Work item: Would you reproduce, word for word, only the lines running from the top of the data through the line containing "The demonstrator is", and none of the pictures?

-- Supplied material follows --

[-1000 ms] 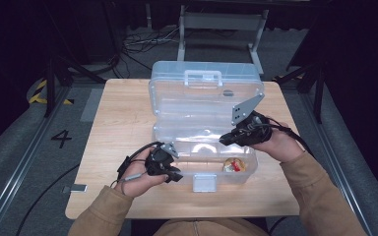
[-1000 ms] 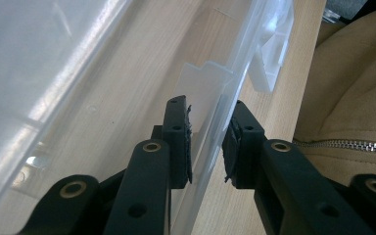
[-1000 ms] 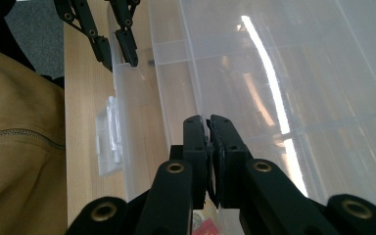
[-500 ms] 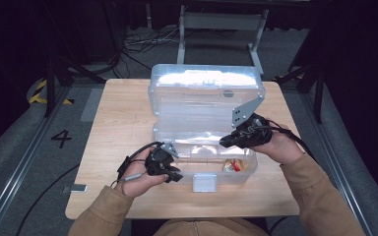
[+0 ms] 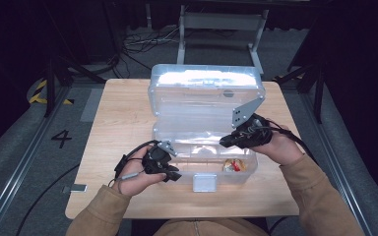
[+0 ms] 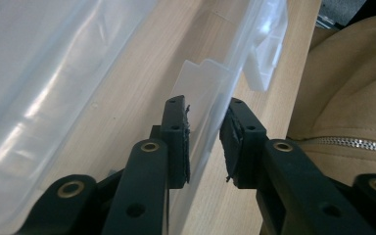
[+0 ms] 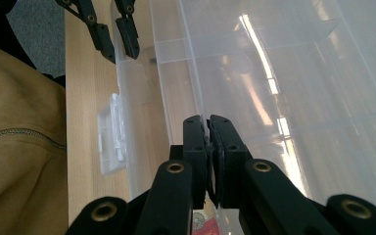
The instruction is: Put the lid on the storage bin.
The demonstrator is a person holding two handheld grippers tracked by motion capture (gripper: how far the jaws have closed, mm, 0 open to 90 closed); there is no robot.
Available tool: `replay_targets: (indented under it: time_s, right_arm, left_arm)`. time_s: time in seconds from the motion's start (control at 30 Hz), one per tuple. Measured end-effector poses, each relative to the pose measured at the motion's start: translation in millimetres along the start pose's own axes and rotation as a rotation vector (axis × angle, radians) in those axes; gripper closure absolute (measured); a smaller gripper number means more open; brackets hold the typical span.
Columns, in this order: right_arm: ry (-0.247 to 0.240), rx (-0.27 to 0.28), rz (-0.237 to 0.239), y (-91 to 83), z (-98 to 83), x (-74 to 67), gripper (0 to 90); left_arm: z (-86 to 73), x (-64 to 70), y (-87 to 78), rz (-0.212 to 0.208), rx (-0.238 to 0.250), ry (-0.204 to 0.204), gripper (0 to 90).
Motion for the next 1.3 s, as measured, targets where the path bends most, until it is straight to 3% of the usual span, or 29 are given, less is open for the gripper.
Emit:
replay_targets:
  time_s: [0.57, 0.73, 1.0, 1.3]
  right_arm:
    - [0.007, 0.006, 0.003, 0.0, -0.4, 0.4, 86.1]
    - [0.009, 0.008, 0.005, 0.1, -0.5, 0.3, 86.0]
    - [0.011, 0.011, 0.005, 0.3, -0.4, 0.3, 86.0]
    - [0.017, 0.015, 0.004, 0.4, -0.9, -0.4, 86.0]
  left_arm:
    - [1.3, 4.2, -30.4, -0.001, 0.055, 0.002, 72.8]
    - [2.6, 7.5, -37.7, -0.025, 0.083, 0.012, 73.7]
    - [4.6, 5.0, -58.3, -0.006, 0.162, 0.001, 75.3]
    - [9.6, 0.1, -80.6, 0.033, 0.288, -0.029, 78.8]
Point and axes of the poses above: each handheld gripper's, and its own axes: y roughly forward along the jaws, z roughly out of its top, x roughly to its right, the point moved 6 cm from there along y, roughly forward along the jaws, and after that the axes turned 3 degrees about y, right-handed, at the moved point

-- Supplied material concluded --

Your response:
[-1000 ms] 
[-1000 ms] 
[-1000 ms] 
[-500 ms] 
[+0 ms] 
[+0 ms] 
[+0 ms] 
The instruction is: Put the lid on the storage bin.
The demonstrator is a person holding two handheld grippers tracked by motion capture (gripper: how far the jaws have closed, mm, 0 open to 90 closed); there is no robot.

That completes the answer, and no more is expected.